Overly sensitive students at college campuses everywhere have learned that if you protest a conservative speaker on your campus, you will be lauded by the media as “brave” and “patriotic.” That’s exactly what happened on Tuesday’s The View, when the panel finally got around to discussing Notre Dame’s graduation ceremony last weekend, where a large group of students walked out during Vice President Mike Pence’s commencement speech to his alma mater.
Instead of criticizing the students’ disrespectful behavior as an attempt to stifle free speech, the hosts, with the notable exception of Jedediah Bila, praised the students as “very American” and “taking a stand.” They actually argued that students shouldn’t have to listen to anything they disagreed with, with Whoopi comparing Pence’s appearance to a speech delivered by a member of the white supremacist KKK.
Whoopi led the discussion by characterizing the walkout as “civil disobedience.”

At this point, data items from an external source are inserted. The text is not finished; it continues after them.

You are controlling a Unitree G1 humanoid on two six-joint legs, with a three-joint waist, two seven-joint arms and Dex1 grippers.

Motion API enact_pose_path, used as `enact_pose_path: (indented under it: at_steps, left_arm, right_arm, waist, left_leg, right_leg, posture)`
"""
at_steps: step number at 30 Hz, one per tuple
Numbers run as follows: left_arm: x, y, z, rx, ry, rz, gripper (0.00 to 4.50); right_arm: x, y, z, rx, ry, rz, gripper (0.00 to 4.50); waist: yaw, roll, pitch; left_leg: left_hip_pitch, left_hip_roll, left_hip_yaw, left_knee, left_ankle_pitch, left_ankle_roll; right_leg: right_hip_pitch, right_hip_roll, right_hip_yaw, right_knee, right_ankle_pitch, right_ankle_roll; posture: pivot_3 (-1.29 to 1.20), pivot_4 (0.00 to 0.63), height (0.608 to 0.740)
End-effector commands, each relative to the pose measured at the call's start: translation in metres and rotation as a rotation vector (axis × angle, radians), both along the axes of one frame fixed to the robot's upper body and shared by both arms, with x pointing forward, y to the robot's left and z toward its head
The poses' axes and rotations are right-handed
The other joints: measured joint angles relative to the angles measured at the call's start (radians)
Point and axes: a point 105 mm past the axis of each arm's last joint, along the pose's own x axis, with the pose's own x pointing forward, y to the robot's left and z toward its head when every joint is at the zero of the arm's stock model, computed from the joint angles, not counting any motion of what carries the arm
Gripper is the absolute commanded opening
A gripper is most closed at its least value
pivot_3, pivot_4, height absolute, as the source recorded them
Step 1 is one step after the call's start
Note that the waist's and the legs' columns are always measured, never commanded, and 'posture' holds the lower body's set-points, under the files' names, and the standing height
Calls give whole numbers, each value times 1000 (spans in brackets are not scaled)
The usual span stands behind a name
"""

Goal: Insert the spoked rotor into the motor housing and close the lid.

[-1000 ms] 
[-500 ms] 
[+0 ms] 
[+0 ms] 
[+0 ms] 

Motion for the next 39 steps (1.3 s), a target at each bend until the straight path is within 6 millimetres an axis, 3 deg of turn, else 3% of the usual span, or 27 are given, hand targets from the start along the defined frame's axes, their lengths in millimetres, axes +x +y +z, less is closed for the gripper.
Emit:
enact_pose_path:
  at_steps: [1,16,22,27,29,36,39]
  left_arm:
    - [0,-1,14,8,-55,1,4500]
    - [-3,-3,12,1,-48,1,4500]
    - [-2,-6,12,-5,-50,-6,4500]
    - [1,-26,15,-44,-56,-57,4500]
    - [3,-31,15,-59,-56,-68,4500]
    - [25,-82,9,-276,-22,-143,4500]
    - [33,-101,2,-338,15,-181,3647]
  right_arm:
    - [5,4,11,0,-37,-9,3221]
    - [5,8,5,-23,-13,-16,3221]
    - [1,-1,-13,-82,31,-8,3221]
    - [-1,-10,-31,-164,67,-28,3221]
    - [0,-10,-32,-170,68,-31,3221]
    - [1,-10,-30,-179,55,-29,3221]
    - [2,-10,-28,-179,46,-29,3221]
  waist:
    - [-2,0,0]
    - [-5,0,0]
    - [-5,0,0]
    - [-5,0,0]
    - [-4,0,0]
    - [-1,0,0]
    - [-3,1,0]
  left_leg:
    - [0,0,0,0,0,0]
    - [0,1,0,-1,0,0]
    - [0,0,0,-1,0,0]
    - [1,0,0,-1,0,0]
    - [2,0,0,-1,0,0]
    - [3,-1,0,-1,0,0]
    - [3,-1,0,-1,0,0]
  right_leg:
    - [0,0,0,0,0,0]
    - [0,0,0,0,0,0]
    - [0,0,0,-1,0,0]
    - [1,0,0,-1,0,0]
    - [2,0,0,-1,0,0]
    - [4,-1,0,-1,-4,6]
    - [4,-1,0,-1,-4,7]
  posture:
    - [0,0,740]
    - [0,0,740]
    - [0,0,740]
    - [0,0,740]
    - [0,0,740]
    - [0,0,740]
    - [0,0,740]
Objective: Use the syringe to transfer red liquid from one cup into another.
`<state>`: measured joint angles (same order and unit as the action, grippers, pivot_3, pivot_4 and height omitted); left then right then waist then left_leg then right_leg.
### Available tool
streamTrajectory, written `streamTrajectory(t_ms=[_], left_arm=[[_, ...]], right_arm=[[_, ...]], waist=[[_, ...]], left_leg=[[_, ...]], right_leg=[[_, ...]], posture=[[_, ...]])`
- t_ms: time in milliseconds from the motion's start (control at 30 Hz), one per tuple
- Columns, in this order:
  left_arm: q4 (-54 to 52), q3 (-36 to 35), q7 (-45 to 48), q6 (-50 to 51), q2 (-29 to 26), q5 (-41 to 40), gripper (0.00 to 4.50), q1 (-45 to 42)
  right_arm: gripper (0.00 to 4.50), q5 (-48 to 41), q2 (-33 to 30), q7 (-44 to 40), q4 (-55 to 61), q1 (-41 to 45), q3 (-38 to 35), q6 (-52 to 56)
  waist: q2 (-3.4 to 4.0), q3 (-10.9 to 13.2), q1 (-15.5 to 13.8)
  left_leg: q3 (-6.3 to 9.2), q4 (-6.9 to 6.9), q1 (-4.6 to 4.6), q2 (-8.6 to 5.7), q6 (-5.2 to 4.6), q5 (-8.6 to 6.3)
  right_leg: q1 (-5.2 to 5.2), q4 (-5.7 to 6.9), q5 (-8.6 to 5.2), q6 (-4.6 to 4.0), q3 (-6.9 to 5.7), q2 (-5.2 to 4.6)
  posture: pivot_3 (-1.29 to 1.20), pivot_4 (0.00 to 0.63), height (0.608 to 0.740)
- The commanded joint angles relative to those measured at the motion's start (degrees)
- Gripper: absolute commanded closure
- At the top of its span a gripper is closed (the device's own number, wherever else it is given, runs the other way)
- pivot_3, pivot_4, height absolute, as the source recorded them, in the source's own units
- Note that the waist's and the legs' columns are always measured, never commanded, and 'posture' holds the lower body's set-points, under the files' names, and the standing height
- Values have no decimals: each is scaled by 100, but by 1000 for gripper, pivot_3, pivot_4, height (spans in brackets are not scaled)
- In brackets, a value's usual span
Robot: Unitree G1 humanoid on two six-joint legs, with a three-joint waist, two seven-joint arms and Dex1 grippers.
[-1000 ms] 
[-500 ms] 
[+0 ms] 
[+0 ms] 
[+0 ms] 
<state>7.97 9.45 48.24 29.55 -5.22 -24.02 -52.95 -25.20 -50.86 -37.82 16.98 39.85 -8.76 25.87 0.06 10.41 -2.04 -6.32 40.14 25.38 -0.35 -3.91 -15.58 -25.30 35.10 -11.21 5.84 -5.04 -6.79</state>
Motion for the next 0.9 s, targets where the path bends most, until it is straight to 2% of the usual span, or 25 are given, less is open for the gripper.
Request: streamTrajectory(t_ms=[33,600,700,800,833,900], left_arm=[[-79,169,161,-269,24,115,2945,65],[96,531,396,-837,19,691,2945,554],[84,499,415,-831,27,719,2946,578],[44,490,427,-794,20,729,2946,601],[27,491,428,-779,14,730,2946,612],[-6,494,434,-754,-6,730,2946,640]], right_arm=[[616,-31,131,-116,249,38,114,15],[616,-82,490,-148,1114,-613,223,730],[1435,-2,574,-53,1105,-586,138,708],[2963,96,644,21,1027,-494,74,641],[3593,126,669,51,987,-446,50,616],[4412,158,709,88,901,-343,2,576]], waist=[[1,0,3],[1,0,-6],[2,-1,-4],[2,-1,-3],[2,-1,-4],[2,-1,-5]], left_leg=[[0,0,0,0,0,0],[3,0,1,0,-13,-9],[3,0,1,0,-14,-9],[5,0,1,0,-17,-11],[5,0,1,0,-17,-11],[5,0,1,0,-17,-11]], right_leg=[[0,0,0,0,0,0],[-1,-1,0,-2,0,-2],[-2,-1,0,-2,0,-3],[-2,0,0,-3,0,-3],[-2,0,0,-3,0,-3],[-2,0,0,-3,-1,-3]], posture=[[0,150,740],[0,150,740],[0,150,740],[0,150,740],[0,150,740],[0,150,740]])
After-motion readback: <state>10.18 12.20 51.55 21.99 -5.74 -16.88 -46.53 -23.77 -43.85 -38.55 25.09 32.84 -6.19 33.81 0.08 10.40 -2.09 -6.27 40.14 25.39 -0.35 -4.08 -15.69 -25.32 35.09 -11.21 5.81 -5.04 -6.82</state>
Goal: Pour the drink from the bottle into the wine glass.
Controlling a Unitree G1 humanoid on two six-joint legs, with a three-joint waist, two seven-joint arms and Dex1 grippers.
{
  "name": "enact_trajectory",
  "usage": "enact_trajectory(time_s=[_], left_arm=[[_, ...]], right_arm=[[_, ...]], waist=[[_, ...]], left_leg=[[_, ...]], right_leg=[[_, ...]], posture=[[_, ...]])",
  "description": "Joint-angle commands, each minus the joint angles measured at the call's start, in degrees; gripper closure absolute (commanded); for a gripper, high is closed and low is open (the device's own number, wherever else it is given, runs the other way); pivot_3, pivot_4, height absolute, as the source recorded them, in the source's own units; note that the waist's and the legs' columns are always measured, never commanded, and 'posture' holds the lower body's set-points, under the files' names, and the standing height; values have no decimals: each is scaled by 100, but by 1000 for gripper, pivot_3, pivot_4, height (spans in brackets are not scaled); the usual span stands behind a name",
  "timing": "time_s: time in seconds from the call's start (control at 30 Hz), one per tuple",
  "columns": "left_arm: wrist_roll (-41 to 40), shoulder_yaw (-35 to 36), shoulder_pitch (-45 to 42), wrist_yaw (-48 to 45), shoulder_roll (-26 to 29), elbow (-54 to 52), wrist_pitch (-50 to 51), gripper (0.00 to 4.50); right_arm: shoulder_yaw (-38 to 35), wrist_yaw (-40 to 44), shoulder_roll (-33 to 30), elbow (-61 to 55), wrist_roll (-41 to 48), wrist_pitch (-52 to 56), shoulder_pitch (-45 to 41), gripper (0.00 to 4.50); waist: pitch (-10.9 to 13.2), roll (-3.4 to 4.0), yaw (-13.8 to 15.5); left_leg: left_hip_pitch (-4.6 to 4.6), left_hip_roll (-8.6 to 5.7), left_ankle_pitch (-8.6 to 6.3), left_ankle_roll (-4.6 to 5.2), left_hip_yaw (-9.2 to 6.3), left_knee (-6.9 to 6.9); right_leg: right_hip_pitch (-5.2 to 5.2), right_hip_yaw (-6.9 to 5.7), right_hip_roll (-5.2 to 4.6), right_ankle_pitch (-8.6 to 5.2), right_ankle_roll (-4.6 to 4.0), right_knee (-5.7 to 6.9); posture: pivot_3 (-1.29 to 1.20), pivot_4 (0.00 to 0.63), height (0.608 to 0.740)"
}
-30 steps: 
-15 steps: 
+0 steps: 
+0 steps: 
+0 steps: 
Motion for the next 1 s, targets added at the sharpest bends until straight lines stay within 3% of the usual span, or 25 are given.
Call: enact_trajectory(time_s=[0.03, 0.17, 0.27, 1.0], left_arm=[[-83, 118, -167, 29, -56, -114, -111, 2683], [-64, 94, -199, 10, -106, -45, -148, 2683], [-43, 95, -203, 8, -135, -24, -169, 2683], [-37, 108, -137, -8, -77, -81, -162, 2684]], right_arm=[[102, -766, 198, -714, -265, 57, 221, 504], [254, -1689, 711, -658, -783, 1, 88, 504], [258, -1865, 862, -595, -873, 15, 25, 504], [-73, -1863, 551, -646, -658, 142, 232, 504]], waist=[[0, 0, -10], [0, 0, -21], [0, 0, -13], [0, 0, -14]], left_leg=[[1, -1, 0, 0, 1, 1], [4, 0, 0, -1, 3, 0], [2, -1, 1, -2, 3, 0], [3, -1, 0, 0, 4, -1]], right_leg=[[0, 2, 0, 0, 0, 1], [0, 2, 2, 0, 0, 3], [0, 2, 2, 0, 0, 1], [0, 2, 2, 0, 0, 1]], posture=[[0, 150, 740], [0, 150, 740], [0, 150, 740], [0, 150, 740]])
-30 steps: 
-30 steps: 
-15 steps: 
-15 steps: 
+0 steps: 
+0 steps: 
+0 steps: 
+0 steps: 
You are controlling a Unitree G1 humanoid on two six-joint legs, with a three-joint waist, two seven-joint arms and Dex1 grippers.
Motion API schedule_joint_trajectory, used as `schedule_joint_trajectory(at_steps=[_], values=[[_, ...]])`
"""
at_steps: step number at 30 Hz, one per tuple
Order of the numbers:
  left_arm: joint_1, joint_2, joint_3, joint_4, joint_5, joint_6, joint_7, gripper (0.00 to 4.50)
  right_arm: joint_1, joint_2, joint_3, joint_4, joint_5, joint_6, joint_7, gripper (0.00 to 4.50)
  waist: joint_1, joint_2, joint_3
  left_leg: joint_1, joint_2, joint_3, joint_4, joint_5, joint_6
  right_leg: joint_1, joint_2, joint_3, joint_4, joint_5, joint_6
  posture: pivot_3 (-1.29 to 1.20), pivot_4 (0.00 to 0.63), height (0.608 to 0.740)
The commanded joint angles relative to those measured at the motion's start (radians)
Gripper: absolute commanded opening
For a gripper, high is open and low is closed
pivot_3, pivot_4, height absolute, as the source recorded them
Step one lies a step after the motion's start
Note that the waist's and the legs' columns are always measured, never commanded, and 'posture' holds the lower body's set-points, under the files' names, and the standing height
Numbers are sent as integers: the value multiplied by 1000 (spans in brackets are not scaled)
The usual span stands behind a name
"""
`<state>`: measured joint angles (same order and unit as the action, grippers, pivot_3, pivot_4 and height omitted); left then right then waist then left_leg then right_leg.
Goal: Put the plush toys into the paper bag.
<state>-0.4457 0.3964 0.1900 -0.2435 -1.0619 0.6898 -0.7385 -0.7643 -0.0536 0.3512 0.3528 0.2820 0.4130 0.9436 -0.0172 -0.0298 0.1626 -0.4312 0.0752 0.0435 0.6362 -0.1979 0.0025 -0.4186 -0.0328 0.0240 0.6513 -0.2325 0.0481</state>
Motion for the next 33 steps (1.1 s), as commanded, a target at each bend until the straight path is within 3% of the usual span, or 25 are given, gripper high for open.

“Isn’t that what civil disobedience is supposed to be?” Whoopi asked. Co-host Jedediah Bila answered that though students had a right to protest, it wasn’t productive or helpful:
It bothers me. They have a right to do it but it bothers me because it seems like the younger generations have a hard time listening to stuff they disagree with and just listening. There's a lot of times I go into a room and someone is speaking, I don't like their policies, I don't necessarily like what they advocate for, I don’t necessarily agree with them. But I sit and listen and sometimes I leave that room more passionate about how I feel and saying wow, I really don't like that guy and sometimes I learn something and say there's another side or I hadn't thought about that. It's okay -- I think the message needs to be, it's okay to disagree. You don't always have to get up and walk out.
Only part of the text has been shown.